PROVIDED DATA:
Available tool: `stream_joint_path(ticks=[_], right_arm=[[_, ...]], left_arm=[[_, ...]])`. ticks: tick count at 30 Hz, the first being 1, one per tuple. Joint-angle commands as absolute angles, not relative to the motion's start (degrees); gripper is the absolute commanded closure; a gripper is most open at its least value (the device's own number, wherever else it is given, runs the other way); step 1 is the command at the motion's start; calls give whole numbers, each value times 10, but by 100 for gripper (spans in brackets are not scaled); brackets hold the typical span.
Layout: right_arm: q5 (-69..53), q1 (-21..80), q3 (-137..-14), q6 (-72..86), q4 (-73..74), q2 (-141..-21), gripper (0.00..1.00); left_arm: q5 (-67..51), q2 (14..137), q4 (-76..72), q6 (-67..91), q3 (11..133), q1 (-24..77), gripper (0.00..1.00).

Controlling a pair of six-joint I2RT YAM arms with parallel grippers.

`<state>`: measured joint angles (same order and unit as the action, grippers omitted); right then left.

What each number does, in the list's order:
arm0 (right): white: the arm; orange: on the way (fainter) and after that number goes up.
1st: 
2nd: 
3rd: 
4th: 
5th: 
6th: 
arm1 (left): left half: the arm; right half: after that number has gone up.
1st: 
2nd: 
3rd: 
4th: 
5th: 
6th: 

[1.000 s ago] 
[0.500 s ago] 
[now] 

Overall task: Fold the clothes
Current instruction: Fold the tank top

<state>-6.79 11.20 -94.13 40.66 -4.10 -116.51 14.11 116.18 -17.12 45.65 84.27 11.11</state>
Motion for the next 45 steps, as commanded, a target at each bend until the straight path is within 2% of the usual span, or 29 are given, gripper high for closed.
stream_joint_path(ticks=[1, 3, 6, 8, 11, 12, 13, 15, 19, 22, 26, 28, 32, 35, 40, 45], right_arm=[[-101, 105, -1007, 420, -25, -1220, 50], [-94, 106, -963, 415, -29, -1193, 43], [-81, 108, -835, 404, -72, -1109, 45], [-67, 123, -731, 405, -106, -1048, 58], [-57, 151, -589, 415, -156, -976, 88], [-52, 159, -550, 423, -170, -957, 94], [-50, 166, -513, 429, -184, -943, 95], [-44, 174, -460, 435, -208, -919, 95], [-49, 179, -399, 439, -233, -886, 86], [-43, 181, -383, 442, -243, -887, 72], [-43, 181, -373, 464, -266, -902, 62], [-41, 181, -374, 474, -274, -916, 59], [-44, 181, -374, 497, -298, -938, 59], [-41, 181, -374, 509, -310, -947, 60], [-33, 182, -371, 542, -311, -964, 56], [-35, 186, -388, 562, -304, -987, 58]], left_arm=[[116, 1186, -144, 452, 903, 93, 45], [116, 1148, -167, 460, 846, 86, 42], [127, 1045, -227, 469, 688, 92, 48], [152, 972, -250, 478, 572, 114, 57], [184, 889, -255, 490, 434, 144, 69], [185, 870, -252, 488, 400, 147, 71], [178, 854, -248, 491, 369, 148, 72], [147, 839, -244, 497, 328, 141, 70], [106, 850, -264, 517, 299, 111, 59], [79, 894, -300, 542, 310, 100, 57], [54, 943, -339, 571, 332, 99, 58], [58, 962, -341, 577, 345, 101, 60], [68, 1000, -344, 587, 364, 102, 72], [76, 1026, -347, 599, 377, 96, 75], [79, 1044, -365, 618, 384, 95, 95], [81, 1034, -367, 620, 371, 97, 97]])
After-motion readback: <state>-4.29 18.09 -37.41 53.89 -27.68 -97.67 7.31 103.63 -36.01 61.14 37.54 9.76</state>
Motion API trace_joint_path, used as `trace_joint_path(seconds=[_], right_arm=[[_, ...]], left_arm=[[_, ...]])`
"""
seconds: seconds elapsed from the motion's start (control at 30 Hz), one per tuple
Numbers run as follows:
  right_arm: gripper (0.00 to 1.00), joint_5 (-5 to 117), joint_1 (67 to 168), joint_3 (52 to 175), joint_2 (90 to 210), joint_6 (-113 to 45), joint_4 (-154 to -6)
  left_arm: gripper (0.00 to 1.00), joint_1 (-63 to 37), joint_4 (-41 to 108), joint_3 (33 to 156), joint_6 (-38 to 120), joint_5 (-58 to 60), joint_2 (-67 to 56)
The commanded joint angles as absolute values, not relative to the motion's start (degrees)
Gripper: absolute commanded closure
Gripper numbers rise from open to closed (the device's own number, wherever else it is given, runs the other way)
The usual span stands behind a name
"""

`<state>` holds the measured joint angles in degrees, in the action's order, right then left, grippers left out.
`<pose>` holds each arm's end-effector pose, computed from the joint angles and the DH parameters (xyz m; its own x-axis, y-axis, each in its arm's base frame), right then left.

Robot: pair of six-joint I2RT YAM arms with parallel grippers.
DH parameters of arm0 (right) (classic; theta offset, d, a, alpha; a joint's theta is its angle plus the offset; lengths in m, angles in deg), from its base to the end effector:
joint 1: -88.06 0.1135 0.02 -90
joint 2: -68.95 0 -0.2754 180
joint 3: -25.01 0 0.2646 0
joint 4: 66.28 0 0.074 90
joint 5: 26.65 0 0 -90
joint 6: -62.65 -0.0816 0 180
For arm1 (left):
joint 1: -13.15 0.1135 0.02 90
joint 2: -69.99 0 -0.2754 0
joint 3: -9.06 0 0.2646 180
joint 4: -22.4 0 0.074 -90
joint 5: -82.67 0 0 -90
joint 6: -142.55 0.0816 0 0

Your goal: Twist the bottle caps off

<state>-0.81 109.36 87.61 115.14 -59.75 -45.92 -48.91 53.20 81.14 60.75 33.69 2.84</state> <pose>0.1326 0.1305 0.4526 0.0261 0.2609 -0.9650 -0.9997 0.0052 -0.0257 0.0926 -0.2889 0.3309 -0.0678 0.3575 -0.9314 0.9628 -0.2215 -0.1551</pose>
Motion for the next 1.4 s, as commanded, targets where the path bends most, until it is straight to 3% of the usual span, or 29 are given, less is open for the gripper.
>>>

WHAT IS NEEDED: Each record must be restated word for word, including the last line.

EXERCISE ANSWER:
Available tool: `stream_joint_path(ticks=[_], right_arm=[[_, ...]], left_arm=[[_, ...]])`. ticks: tick count at 30 Hz, the first being 1, one per tuple. Joint-angle commands as absolute angles, not relative to the motion's start (degrees); gripper is the absolute commanded closure; a gripper is most open at its least value (the device's own number, wherever else it is given, runs the other way); step 1 is the command at the motion's start; calls give whole numbers, each value times 10, but by 100 for gripper (spans in brackets are not scaled); brackets hold the typical span.
Layout: right_arm: q5 (-69..53), q1 (-21..80), q3 (-137..-14), q6 (-72..86), q4 (-73..74), q2 (-141..-21), gripper (0.00..1.00); left_arm: q5 (-67..51), q2 (14..137), q4 (-76..72), q6 (-67..91), q3 (11..133), q1 (-24..77), gripper (0.00..1.00).

Controlling a pair of six-joint I2RT YAM arms with parallel grippers.

`<state>`: measured joint angles (same order and unit as the action, grippers omitted); right then left.

What each number does, in the list's order:
arm0 (right): white: the arm; orange: on the way (fainter) and after that number goes up.
1st: 
2nd: 
3rd: 
4th: 
5th: 
6th: 
arm1 (left): left half: the arm; right half: after that number has gone up.
1st: 
2nd: 
3rd: 
4th: 
5th: 
6th: 

[1.000 s ago] 
[0.500 s ago] 
[now] 

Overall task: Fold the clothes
Current instruction: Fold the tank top

<state>-6.79 11.20 -94.13 40.66 -4.10 -116.51 14.11 116.18 -17.12 45.65 84.27 11.11</state>
Motion for the next 45 steps, as commanded, a target at each bend until the straight path is within 2% of the usual span, or 29 are given, gripper high for closed.
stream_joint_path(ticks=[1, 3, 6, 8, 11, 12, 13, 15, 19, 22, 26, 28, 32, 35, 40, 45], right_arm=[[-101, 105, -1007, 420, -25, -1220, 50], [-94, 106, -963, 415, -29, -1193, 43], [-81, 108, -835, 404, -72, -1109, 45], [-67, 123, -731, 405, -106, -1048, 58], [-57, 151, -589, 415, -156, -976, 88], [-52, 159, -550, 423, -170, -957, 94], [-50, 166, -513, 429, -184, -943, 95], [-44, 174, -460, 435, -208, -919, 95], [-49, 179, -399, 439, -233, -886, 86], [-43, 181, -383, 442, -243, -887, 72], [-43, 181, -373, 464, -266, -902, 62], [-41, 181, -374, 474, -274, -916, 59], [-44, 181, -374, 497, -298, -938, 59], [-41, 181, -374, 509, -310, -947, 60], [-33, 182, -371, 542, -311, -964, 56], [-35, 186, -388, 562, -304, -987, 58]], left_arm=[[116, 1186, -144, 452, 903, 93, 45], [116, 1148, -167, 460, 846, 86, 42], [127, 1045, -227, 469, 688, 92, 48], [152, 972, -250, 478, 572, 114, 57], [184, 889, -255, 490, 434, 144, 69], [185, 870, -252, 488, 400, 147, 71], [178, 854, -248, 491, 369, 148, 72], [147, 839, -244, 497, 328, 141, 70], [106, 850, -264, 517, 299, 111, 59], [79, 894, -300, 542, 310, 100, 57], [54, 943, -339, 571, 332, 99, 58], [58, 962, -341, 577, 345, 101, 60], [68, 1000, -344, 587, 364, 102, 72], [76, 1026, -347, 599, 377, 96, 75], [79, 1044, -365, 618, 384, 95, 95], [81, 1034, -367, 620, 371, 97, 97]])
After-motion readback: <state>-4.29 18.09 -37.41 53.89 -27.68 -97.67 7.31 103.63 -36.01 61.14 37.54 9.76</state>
Motion API trace_joint_path, used as `trace_joint_path(seconds=[_], right_arm=[[_, ...]], left_arm=[[_, ...]])`
"""
seconds: seconds elapsed from the motion's start (control at 30 Hz), one per tuple
Numbers run as follows:
  right_arm: gripper (0.00 to 1.00), joint_5 (-5 to 117), joint_1 (67 to 168), joint_3 (52 to 175), joint_2 (90 to 210), joint_6 (-113 to 45), joint_4 (-154 to -6)
  left_arm: gripper (0.00 to 1.00), joint_1 (-63 to 37), joint_4 (-41 to 108), joint_3 (33 to 156), joint_6 (-38 to 120), joint_5 (-58 to 60), joint_2 (-67 to 56)
The commanded joint angles as absolute values, not relative to the motion's start (degrees)
Gripper: absolute commanded closure
Gripper numbers rise from open to closed (the device's own number, wherever else it is given, runs the other way)
The usual span stands behind a name
"""

`<state>` holds the measured joint angles in degrees, in the action's order, right then left, grippers left out.
`<pose>` holds each arm's end-effector pose, computed from the joint angles and the DH parameters (xyz m; its own x-axis, y-axis, each in its arm's base frame), right then left.

Robot: pair of six-joint I2RT YAM arms with parallel grippers.
DH parameters of arm0 (right) (classic; theta offset, d, a, alpha; a joint's theta is its angle plus the offset; lengths in m, angles in deg), from its base to the end effector:
joint 1: -88.06 0.1135 0.02 -90
joint 2: -68.95 0 -0.2754 180
joint 3: -25.01 0 0.2646 0
joint 4: 66.28 0 0.074 90
joint 5: 26.65 0 0 -90
joint 6: -62.65 -0.0816 0 180
For arm1 (left):
joint 1: -13.15 0.1135 0.02 90
joint 2: -69.99 0 -0.2754 0
joint 3: -9.06 0 0.2646 180
joint 4: -22.4 0 0.074 -90
joint 5: -82.67 0 0 -90
joint 6: -142.55 0.0816 0 0

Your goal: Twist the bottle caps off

<state>-0.81 109.36 87.61 115.14 -59.75 -45.92 -48.91 53.20 81.14 60.75 33.69 2.84</state> <pose>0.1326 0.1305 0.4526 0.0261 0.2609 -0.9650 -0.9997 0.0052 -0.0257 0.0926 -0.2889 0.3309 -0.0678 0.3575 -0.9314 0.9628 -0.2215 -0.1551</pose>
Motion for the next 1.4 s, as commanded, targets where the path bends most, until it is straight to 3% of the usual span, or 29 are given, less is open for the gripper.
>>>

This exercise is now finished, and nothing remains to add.